» EXERCISE REQUIREMENTS
Repeat everything from the first line of the listing below through the line that contains "Pixel to pixel: straight-line", exactly. Leave out pictures.

━━ MATERIAL SHOWN

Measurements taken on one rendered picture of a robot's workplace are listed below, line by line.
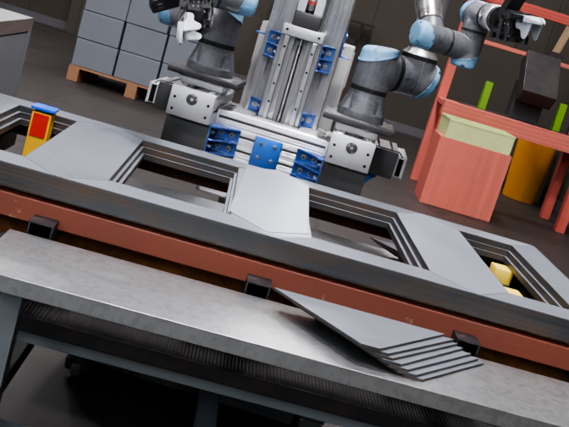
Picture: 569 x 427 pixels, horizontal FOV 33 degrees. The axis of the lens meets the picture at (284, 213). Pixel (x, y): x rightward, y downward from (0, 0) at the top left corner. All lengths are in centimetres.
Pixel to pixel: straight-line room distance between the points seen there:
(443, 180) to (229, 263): 647
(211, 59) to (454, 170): 555
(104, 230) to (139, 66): 745
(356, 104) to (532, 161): 754
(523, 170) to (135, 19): 432
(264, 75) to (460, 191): 536
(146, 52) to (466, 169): 325
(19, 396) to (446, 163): 589
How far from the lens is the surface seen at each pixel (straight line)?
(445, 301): 201
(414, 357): 179
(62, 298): 168
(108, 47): 944
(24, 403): 294
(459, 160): 835
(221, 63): 298
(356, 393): 215
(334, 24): 314
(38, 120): 253
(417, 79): 301
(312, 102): 317
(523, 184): 1045
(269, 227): 201
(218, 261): 196
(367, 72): 295
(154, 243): 196
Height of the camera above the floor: 132
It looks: 12 degrees down
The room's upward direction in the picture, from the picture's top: 17 degrees clockwise

━━━━

» EXERCISE SOLUTION
Measurements taken on one rendered picture of a robot's workplace are listed below, line by line.
Picture: 569 x 427 pixels, horizontal FOV 33 degrees. The axis of the lens meets the picture at (284, 213). Pixel (x, y): x rightward, y downward from (0, 0) at the top left corner. All lengths are in centimetres.
Pixel to pixel: straight-line room distance between the points seen there:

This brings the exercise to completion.